In the last blogpost we talked about how cron in Telephony looks like. We also discussed why we need a distributed cron setup. You can read about it here: http://www.iperity.com/distributed-cron-telephony-cron-13/ Our last paragraph:
What we designed
We designed a distributed cron system that runs cronjobs at the right time, running at most on one system at any given time. The job is also highly more likely to be run on the system that is most idle. Next to that, if a system fails during the run of a cronjob, this is detected and the cronjob is run elsewhere at the next interval.
The steep learning curve of ever increasing complexity
This might not sound too hard, but during design, we came across a couple of challenges. What if a cronjob happens to run longer than it’s execution interval? So for example CDR aggregation is run every 5 minutes, but what if a single aggregation takes 7 minutes because of a peak load a while ago? We don’t want to have two instances of the aggregation job running simultaneously.
How do we ensure that when it is time to run a job, the servers unanimously know which one will execute it? We could use some sort of election, but servers are spread across the country, implying network delays that increase the chance of race conditions to a realistic level.
We don’t want “job fights” between servers, sending traffic for every job to all servers “discussing” who will run it. Also, if a certain system is executing the cron job but breaks down, how will the other servers know that that system has no longer claimed that cron job and that it is “freely available for execution” again?
The currently implemented cron daemons available on most UNIX systems follow a seemingly simple interval specification for cron jobs. At most 5 intervals specifying the day of the week, the month, the day of the month, the hour and the minute. Implementation of this format for the cron daemons is also intuitive. Every minute, check which of the given interval specifications matches with the current minute. If it matches, run the job.
However, in distributed cron, an election needs to take place BEFORE the job is executed. This implies a whole new paradigm to interval specifications. Instead of determining if the current time matches it, determine when the NEXT time will be. This proved to be rather difficult, but we managed.

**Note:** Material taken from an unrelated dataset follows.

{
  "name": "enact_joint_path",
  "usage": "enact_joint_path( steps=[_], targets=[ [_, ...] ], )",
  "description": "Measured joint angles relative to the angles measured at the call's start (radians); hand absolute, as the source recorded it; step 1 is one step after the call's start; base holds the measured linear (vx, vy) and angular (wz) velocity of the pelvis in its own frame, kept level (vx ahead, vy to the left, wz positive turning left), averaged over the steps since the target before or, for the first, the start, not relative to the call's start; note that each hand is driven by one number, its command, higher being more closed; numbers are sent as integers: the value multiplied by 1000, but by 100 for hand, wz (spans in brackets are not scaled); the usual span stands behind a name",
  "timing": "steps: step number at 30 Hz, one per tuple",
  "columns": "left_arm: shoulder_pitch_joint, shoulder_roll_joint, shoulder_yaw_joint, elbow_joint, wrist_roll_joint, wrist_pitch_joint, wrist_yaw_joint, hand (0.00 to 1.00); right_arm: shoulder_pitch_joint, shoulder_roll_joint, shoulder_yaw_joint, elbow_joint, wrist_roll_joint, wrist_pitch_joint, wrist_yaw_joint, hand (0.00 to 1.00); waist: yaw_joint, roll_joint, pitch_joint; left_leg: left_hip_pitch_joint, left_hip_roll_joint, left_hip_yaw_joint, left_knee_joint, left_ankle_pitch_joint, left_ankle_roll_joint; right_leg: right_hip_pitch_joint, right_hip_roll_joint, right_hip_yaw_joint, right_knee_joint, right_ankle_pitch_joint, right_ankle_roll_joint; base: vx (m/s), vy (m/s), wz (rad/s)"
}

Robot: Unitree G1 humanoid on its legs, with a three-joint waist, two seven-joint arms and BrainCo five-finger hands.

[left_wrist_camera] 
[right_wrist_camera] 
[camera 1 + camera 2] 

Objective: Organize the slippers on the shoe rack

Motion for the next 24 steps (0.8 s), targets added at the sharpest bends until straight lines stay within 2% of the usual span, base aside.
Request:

If you’re a programmer, think about the following task: A cronjob has an interval specification of: every two hours between 8 o’clock in the morning and 10 o’clock in the evening at 20 minutes passed the hour, but only on Mondays, Wednesdays and Fridays during the summer. In “cron language”, this is:
20 8-22/2 * 6-8 1,3,5
So, how do you build an algorithm which can read the above specification and then determine when “two minutes before the earliest future execution” is, given your current time? For the sake of simplicity, we have not even considered the fact that different companies on the platform reside in different time zones…